— EXERCISE —
Provide only the number of lines in the listing that contain the word "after".

— AVAILABLE RECORDS —
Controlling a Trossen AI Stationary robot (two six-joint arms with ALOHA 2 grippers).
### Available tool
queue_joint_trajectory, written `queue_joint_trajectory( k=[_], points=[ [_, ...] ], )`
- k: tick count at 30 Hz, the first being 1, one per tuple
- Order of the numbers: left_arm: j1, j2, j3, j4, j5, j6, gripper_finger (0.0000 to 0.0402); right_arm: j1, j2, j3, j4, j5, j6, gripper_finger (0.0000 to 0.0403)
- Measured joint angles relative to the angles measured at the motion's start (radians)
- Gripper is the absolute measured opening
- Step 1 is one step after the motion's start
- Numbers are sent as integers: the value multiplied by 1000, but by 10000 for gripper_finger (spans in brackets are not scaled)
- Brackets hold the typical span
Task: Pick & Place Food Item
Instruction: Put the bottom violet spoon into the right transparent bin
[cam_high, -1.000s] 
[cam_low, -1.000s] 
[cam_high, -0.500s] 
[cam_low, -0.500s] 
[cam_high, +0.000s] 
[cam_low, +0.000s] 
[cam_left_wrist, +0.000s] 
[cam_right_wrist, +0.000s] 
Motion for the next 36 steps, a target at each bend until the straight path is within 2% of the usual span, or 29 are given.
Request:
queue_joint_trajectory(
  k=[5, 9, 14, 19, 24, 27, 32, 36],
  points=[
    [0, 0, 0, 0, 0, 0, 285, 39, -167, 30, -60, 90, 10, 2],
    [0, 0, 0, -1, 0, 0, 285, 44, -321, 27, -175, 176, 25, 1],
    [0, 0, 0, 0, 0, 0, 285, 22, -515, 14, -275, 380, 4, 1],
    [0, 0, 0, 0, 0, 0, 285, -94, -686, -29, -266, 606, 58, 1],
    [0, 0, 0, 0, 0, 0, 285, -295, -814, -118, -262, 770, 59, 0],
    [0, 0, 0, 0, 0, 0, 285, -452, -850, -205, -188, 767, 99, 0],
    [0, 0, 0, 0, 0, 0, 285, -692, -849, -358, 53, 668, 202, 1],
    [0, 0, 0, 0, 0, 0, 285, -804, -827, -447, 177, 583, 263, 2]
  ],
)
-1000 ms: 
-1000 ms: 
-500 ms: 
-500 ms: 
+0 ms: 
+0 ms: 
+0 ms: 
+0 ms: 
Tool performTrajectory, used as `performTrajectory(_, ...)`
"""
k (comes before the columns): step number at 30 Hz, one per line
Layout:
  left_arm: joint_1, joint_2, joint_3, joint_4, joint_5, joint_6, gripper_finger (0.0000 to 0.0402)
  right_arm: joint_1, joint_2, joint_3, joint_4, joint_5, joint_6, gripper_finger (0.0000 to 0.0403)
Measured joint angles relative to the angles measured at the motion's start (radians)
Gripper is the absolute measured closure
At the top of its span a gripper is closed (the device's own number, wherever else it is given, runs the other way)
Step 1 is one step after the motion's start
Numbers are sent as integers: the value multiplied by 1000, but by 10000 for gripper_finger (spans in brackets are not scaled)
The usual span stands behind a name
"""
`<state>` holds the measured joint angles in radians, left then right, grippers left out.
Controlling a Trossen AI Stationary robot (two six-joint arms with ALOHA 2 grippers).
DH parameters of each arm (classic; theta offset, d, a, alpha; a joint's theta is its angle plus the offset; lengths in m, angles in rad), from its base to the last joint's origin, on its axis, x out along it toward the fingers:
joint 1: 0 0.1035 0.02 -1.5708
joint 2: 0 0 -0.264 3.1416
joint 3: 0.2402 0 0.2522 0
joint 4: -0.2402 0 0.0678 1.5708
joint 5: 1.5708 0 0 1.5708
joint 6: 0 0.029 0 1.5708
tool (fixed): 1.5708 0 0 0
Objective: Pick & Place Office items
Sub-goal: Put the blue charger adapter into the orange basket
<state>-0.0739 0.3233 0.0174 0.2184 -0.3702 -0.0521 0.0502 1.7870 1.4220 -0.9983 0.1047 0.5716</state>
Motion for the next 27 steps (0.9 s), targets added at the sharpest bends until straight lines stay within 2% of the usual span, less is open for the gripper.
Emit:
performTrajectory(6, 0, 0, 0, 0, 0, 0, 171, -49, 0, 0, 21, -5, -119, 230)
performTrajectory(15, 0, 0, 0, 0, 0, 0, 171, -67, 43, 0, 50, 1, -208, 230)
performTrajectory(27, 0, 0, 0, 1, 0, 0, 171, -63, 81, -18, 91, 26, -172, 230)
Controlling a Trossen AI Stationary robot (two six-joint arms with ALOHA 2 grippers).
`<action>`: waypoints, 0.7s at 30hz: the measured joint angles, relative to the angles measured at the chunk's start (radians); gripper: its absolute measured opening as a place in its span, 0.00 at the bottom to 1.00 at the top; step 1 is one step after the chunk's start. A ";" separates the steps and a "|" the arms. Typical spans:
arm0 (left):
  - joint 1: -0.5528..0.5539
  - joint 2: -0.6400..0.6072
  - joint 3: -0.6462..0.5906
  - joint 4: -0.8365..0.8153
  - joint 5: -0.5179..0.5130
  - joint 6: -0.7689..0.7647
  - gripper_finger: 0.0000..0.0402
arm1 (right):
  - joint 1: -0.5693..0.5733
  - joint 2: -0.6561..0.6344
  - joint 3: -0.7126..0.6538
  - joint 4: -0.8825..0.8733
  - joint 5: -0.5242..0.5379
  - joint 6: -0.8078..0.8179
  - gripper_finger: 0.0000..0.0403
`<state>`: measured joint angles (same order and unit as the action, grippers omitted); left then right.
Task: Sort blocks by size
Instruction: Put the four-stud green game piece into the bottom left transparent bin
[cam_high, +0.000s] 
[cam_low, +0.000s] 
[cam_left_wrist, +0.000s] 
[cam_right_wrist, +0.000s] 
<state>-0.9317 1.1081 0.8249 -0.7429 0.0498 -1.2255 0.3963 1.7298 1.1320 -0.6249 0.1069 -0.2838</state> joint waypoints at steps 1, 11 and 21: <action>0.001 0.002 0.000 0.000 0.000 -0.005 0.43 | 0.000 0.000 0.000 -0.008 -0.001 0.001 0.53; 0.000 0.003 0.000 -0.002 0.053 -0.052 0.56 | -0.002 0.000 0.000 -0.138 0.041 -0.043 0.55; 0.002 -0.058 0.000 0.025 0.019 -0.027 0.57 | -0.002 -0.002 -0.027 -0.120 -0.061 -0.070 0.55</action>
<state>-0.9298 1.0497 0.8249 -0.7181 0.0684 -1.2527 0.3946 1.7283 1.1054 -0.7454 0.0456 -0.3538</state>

— EXERCISE RESULT —
3